Doubling federal funds for public media. After decades of trailing behind leading democracies in support of public media, over the next two years, Congress should double the annual federal appropriations for public media. This would amount to an additional $930 million.

People need trustworthy news and information that isn’t hidden behind a paywall and more educational resources for kids who will be home from school for the foreseeable future. This money isn’t for Downton Abbey reruns. It should be earmarked specifically for emergency support, education, and especially local journalism.

The House Democratic version of the recovery bill reportedly includes $300 million for public media, mostly devoted to station operations to keep struggling stations in underserved areas on the air. Community stations should be a priority for this spending, particularly in places where other journalism outlets have disappeared and public and community media might be the only sources of news.

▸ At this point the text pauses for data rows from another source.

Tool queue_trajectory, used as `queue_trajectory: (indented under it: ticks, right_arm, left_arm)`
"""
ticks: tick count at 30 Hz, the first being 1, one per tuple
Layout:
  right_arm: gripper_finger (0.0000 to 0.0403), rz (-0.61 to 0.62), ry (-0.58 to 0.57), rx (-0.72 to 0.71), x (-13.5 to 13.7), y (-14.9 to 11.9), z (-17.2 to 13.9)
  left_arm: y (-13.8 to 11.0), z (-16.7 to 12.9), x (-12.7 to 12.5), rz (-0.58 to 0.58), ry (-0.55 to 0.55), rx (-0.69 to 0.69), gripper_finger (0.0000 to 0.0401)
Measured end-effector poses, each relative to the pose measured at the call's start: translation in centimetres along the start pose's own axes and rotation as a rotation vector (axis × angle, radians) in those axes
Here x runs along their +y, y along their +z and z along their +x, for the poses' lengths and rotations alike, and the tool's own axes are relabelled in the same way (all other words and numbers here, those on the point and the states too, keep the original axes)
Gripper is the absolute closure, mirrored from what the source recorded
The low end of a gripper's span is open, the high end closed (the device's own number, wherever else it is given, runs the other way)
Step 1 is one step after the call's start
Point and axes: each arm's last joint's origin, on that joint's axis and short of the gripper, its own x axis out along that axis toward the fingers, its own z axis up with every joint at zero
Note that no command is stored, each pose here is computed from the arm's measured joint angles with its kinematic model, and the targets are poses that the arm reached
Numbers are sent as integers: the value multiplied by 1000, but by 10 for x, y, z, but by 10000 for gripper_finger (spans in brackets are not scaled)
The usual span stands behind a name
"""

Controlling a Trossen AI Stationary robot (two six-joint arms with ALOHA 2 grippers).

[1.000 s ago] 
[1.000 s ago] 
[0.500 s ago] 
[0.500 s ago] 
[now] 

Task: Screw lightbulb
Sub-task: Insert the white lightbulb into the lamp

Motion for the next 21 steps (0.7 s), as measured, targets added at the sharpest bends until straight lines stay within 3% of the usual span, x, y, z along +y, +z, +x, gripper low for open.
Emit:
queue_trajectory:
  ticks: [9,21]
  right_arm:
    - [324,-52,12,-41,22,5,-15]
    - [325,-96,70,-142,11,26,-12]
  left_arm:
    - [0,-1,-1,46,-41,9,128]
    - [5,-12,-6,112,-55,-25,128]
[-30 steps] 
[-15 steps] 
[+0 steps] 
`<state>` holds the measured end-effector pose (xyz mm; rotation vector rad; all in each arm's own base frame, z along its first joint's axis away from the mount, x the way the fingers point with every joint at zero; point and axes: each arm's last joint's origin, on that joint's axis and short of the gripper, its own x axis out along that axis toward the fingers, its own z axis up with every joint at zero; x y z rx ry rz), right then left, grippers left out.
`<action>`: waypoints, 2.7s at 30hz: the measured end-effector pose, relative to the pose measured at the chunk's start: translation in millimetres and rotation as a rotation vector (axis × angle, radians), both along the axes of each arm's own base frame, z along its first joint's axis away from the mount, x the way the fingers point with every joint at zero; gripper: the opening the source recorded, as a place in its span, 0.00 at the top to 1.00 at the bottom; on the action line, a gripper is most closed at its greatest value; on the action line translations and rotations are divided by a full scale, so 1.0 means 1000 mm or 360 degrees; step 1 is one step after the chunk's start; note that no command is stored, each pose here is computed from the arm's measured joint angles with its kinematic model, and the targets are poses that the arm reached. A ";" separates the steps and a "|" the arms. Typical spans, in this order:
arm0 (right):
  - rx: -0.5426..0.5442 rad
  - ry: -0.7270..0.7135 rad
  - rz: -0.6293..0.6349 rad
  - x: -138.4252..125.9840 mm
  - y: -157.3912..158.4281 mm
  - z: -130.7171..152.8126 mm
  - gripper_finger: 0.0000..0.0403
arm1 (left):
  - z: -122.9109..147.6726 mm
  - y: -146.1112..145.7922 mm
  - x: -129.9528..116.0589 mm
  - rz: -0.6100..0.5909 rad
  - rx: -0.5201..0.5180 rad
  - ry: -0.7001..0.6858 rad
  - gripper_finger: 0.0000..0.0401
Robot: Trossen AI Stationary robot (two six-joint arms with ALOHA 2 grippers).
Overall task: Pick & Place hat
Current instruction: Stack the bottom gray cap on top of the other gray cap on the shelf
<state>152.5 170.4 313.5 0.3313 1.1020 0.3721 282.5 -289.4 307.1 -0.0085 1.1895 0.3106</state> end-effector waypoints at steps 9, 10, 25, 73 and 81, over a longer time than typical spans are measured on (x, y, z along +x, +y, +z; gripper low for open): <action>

California offers a model for what additional needed investments might look like. The Los Angeles Unified School District teamed up with PBS SoCal/KCET to offer instruction over the airwaves while kids are out of school, with separate channels focused on different ages. We should be doing this everywhere, for children in preschool through high school. To help make that happen, Congress should appropriate at least $200 million to bolster and expand public media’s “Ready to Learn” initiative or similar programs to cover all school-aged children.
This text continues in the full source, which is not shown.